Genuss
23.03.2016

Wachteleier: Zwei Drittel Dotter, ein Drittel Eiweiß

Zu Ostern steigt die Nachfrage nach den gesprenkelten Winzlingen.

Wenn Maria Prudl gegen sieben Uhr Früh in den Stall stiefelt, herrscht dort bereits recht reges Treiben. Körner werden aufgepickt, Federkleider in Ordnung gebracht, in der oberen Etage gurren und trillern die Freundinnen beim Scharren oder baden im Sand. 53 Wachteln pro Käfig, insgesamt 5500 Hennen leben auf der tierschutzgeprüften Kleintierfarm in St. Georgen im Attergau. Die Kleinsten unter den Hühnervögeln scheinen ständig in Bewegung. Zwischendurch legen sie ein Ei, bevorzugt am Nachmittag.
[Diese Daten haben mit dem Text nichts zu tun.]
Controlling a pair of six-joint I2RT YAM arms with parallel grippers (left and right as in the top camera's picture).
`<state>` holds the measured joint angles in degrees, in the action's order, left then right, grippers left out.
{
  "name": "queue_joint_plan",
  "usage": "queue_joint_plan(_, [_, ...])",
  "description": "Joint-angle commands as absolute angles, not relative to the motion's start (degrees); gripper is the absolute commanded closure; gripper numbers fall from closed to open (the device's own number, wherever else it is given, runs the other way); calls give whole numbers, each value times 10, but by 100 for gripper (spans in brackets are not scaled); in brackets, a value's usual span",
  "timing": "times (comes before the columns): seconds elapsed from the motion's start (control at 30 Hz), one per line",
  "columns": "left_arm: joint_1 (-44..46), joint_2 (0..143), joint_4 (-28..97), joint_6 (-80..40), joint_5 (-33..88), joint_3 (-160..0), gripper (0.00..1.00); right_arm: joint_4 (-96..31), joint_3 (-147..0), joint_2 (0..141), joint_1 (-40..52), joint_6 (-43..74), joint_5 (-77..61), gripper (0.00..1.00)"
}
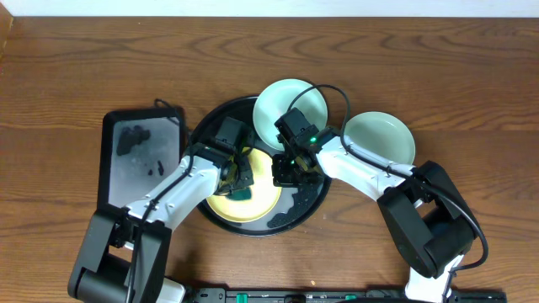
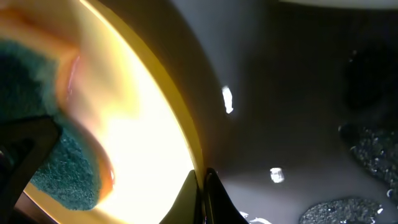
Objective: Clean dirty plates on tray and stack at the side
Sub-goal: 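Scrub the yellow plate with the sponge in the left gripper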
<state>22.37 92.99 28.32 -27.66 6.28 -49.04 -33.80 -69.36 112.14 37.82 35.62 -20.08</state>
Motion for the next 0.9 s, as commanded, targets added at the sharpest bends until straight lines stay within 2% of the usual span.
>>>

Und jedes mit persönlicher Note, das Muster des Eies ist quasi Visitenkarte der Henne. So kann Pionierin Prudl rund 4800 Eier pro Tag einsammeln. Fingerspitzengefühl ist gefragt.

Wachteleier sind hierzulande eine Rarität. Mehr denn je gelten sie als Spezialität. Ob roh oder gekocht: In dem rund 3 cm kleinen Oval steckt jede Menge gesunder Genuss – und mühsame Handarbeit.

Zwei Millionen Stück

In Österreich produzieren sechs Millionen Haushühner 1,6 Milliarden Eier pro Jahr. 2015 wurden nach Angaben der AMA 720 Millionen Frischeier im Wert von 177 Millionen Euro gekauft. Zum Vergleich: "Jährlich gehen schätzungsweise zwei Millionen Wachteleier über den Ladentisch", sagt Manfred Söllradl. Der Geschäftsführer von "Die Eiermacher" rechnet, dass seine Geflügel-GmbH mehr als die Hälfte des Marktanteils hält, Maria Prudl liefert Roh-Kost und Know-how zu. Der Rest kommt von vielen kleinen Betrieben und aus dem Ausland – oft aus konventioneller Käfighaltung. Zu Ostern und zu Weihnachten steigt die Nachfrage. "50 Prozent der Käufer sehen das Wachtelei als besonderes Produkt. 50 Prozent sind Stammkunden, die immer Wachteleier kaufen, weil sie andere Eier nicht vertragen", sagt Söllradl.

Tatsächlich sollen die zehn Gramm leichten Wachteleier die Gesundheit fördern. Seit mehr als 3000 Jahren werden sie als Hausmittel zur Heilung verschiedenster Krankheiten verwendet. Besonders wertvoll ist der hohe Gehalt an B-Vitaminen, an Eisen und Zink. Die Traditionelle Chinesische Medizin päppelt mit der winzigen Kraftbombe geschwächte Patienten auf. Im vorigen Jahrhundert bekamen Kinder, die an Durchfall litten, Eigelb zur Genesung. Heute dient das Wachtelei vor allem Allergikern als Alternative zum Hühnerei.

Geschmack: besser als Hühnereier

"Im Wachtelei sind zwei Aminosäuren enthalten, die nicht einmal im Straußenei drin sind. Auf die Größe kommt’s nicht an", schwärmt Manfred Seeböck. Der Gründer von "Die Wachtelei" ist davon überzeugt, dass die Eier seiner 400 Nutztiere, die er wie Haustiere hegt, pflegt und liebt, auch bei Hauterkrankungen, Herz- und Nierenproblemen, bei Asthma, Diabetes und Migräne positiv wirken können. Unbestreitbar ist für den Selfmade-Experten, dass " Wachteleier gewaltig besser schmecken als Hühnereier".
Auf seinem Erlebnisbauernhof in Wilhelmsburg packt er die Spezialität roh ab. Oder verarbeitet sie weiter: zu Wachteleierlikör, nicht zu süß, mit mehr als zwanzig Prozent Selbstgebranntem. Nach eigenen Rezepten legt er die Eier gekocht und geschält in Kräuter, Zitronengras, Chili oder Bärlauch ein. Und er lässt daraus Schokolade, Pralinen, Nudeln und Würstel herstellen. Nicht zuletzt bietet er Wachtelfleisch an.

"Wachteleier sind fein und cremig"

"Wachteleier bestehen zu zwei Drittel aus Dotter und zu einem Drittel aus Klar. Sie sind fein und cremig", führt Seeböck aus. Fünf bis sechs Wachteleier entsprechen im Gewicht einem mittelgroßen Hühnerei. Die Legeleistung liegt bei 80 Prozent. Voraussetzung dafür – so stimmen Maria Prudl und Manfred Seeböck überein – sind Geduld mit dem zutraulichen Federvieh – und Liebe.